Once you elect to be taxed as an S corporation and you are actively involved in the business, the IRS expects the corporation to pay you a reasonable salary for the work you perform. That usually means you must implement a payroll system, withhold and remit payroll taxes, file quarterly and annual payroll reports, and issue W-2s at year end.
Reasonable compensation is an area of particular focus for the IRS. If an owner pays themselves a salary that is unreasonably low relative to their responsibilities, hours, and the profitability of the business, the IRS can reclassify distributions as wages on audit. That reclassification may result in additional payroll taxes, penalties, and interest. Determining a reasonable salary often involves looking at industry norms, the nature of your role, your experience, and the financial performance of the business. It is not a precise science, but it is also not a number that should be chosen arbitrarily.
An S corporation is required to file its own income tax return on Form 1120-S. The entity issues a Schedule K-1 to each shareholder, reporting their share of income, deductions, and other items. This is in addition to any personal returns you file. In practice, most owners engage a tax professional to prepare the S corporation return, handle payroll filings, and coordinate state-level requirements. This typically increases tax preparation and advisory costs compared with a simpler Schedule C or partnership filing.

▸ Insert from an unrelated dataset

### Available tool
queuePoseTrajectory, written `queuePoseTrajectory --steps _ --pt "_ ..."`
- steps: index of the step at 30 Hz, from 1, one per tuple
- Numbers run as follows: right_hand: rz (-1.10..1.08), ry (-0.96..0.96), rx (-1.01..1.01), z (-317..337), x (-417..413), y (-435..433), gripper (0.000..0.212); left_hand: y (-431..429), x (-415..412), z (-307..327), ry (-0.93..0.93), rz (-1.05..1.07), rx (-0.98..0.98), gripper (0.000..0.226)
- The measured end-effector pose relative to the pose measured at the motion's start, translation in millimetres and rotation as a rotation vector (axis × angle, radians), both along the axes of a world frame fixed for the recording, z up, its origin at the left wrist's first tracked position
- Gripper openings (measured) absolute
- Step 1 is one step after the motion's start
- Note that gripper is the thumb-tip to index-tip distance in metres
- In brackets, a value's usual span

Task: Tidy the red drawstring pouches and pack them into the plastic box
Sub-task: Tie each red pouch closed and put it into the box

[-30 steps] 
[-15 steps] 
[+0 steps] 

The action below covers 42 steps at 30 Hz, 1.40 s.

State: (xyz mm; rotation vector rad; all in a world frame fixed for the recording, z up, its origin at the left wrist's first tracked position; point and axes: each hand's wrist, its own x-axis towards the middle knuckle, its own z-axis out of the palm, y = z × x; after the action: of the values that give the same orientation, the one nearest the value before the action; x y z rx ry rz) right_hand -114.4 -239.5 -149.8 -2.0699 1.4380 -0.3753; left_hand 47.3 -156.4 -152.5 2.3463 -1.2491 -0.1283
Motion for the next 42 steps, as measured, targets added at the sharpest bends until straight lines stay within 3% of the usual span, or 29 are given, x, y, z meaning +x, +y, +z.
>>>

State tax treatment of S corporations varies. Some states recognize S corporation status, others do not. Certain states impose additional taxes, franchise fees, or minimum taxes on entities that are taxed as corporations, including S corporations. These state-level costs and rules can reduce or, in some cases, eliminate the net benefit of an S election. As part of a proper analysis, it is important to understand how your state and any other relevant states treat S corporations and the underlying entity.
An S corporation adds a layer of structure to your business. That can be positive, but it also creates more opportunities for mistakes. Common problem areas include mixing personal and business funds, failing to follow corporate or LLC formalities, late or incorrect payroll filings, and missing deadlines for making or maintaining the S election. Each of these issues can result in penalties or, in more severe cases, challenges to your S corporation status. The additional administrative burden is a real cost that should be considered alongside tax savings.
Beyond the visible items such as payroll and tax return filings, an S corporation election affects how certain technical tax rules apply to you. These may be particularly important if you own multiple businesses, have rental real estate, or have suspended or carryforward losses.
The distinction between passive and nonpassive income affects whether you can use losses from one activity to offset income from another. In many cases, income from an S corporation in which you materially participate is considered nonpassive. If you do not materially participate, or if your involvement changes, classifications can shift. If you have passive losses from rentals or other investments that you plan to use to offset business income, or if you have losses in one activity that you rely on to reduce taxable income in another, an S corporation structure may change how those rules apply. In some cases, it can limit your ability to currently use certain losses, which is effectively a cost.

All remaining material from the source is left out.